How to Prepare to Be a Podcast Guest

illustration of a face podcasting

So you’ve been invited to be a guest on a podcast. Congratulations! Should you accept the invitation? How will you sound? What will you talk about?

We’ll cover those topics in this post.

1. Should you be a guest on this podcast?

It’s tempting to just say yes to every opportunity, but at a bare minimum you should listen to a recent episode or two so you know what you are getting into. Here are some things to consider as you listen:

  • Do you like the podcast? Is it a show you would actually want to listen to? Or that you think your target demographic might listen to?
  • How is the audio quality? Does it sound professional or amateurish?
  • What kind of sponsors are on the podcast, if any? Are you okay with being associated with them?

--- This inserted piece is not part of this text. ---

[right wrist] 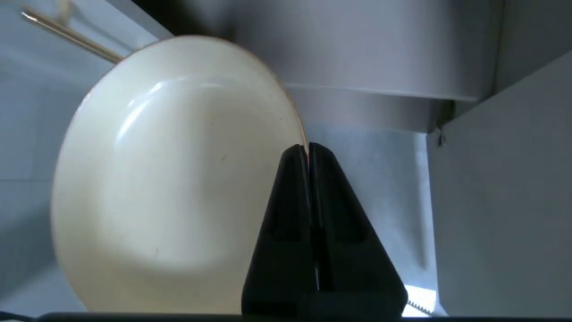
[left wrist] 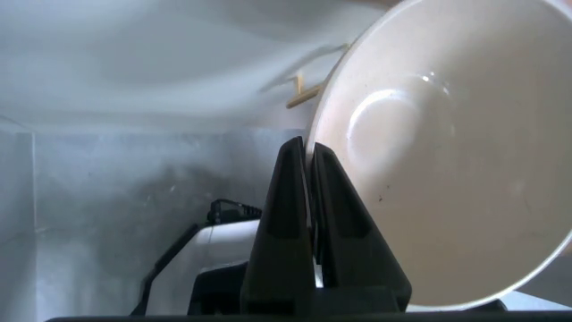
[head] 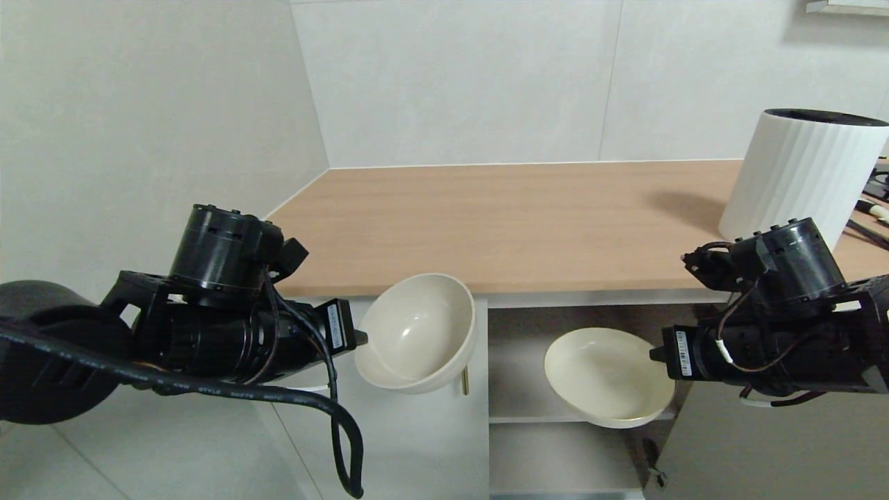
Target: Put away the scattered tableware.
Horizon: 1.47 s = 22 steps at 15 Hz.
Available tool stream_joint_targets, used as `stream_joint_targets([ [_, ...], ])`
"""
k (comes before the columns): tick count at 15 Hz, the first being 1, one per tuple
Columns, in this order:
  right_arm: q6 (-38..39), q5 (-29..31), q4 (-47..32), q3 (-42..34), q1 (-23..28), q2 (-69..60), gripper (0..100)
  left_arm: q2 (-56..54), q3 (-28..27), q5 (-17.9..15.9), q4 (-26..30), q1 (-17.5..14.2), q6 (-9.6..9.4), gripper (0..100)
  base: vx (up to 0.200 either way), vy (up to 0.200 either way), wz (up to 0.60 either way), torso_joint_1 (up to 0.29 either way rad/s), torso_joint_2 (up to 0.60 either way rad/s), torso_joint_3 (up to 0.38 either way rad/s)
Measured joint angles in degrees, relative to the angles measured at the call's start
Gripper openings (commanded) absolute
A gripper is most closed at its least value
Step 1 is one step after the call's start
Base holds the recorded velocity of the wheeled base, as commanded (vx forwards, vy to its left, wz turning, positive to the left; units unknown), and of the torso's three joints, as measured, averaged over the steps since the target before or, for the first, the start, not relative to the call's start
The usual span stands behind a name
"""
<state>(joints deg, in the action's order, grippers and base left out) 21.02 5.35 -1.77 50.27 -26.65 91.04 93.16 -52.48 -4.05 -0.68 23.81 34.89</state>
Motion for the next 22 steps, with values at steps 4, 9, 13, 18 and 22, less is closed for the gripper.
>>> stream_joint_targets([
  [4, 0.00, 0.01, -0.01, 0.00, 0.02, 0.13, 0, 0.00, 0.00, 0.00, 0.00, 0.00, 0.00, 0, 0.000, 0.000, 0.00, -0.163, 0.47, 0.298],
  [9, -0.02, 0.01, -0.06, -0.02, 0.02, 0.57, 0, 0.00, 0.13, 0.00, 0.11, 0.00, 0.00, 0, 0.000, 0.000, 0.00, -0.118, 0.42, 0.290],
  [13, -0.06, 0.01, 0.07, 0.00, 0.05, 0.91, 0, 0.00, 0.13, 0.02, 0.02, 0.00, -0.02, 0, 0.000, 0.000, 0.00, -0.018, 0.08, 0.055],
  [18, -0.11, 0.11, 1.28, 0.16, 0.05, 3.78, 0, -0.06, 0.13, -0.07, 0.06, 0.26, -0.09, 0, 0.000, 0.000, 0.00, 0.000, 0.00, 0.000],
  [22, 0.20, 0.34, 6.78, 0.44, 0.28, 10.86, 0, -0.16, 0.20, -0.07, 0.09, 0.37, -0.11, 0, 0.000, 0.000, 0.00, 0.000, 0.00, 0.000],
])
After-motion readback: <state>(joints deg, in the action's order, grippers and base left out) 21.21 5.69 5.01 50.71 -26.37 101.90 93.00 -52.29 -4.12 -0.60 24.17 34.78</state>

It’s also okay to ask how popular the podcast is. Podcast hosts should be able to give you an idea of the number of downloads your episode is likely to receive. They should also be able to give you an idea of the kind of person who listens to their podcast. Put those together with your own target client or referral source profiles and you should be able to get a rough idea of how effective your appearance will be.

Of course, it’s also okay to just say yes and see how it goes, as long as you know what you are getting into.

2. Will you sound good on this podcast?

I’ve recorded a few hundred interviews for The Lawyerist Podcast, and most of my guests assume they will just call in to their interview with their cell phone or Skype me with their computer mic. Which is why we do a sound check before every episode. If we didn’t, our show would sound like crap.

You should care about the impression you make on someone’s ears at least as much as you would care about the impression you make face to face. I put together a guide to sounding good on a podcast (or conference call) that I send to all my podcast guests, and you should definitely use it.

Assuming you’ve got your audio sorted, prepare yourself to be a good guest.

3. What will you talk about?

If you already listened to an episode or two, you should have an idea of the format. Imagine yourself behind the guest mic. Are you going to get peppered with a series of pre-written questions? Or will you be having a casual conversation?

Every host has a different approach to pre-recording prep. Some come up with detailed outlines and lists of questions. Some don’t do much more than mention a general topic. I don’t like to do too much prep with my guests because I don’t want to feel like we are trying repeat a conversation we already had with the mics off. As a host, I read or listen to anything relevant beforehand, then we take the first 10–15 minutes of every recording session to come up with a few bullet points together with my guest, then start recording.

If your host has a process, work with it. If not, I recommend doing a version of my process on your own. Come up with 3–5 sub-topics you want to address based on the host’s general topic, assuming they provided one. For each, what are the two or three points you want to get across?

Do the same thing for yourself, so that you know what you want to say when you get a chance to talk about yourself. Whether your host introduces you or asks you to introduce yourself, what’s your “elevator speech” introduction? What are the two or three things you want listeners to know about you? Then plan to move on. You should focus on being interesting, informative, and entertaining, not on promoting yourself.

Finally, what are a few takeaways you want someone to get out of your interview? In other words, if they learn nothing else, what do you want them to take away from the time they have spent listening to you?

4. Pitching podcasters

What if you haven’t been invited but you want to be on a podcast? I get a fair amount of pitches, and here’s my advice based on my own experience:

  • Don’t hire someone to pitch for you. Nearly all of the pitches I get from agencies are pretty awful and go right in the trash.
  • Part of the reason those pitches are so bad is that the person writing them has obviously never listened to our podcast. If you want to be on a podcast, listen to at least a couple of episodes before you send a pitch. (See #1, above.)
  • Send a friendly, personal email to the host or producer. Do the exercise above and tell them who you are, what you’d like to talk about, and what listeners will take away from it. (See #3, above.)
  • If you have previous experience as a podcast guest, news clips, or writing on the subject, include links.
  • Include links to your social accounts such as your Twitter profile and LinkedIn page.
  • If the host or producer doesn’t think it’s a good fit, accept that it’s probably not a good fit. Move on for now. Whatever you do, don’t get pushy.

If you got nothing else out of this post, here’s what you should take away from it:

  1. Listen to a podcast before you agree to be on it or try to pitch the host on having you as a guest.
  2. Care about how you sound, and make an effort to sound great.
  3. Identify your “talking points” ahead of time to make sure you give listeners something to take away from your interview.

Good luck with your next podcast appearance!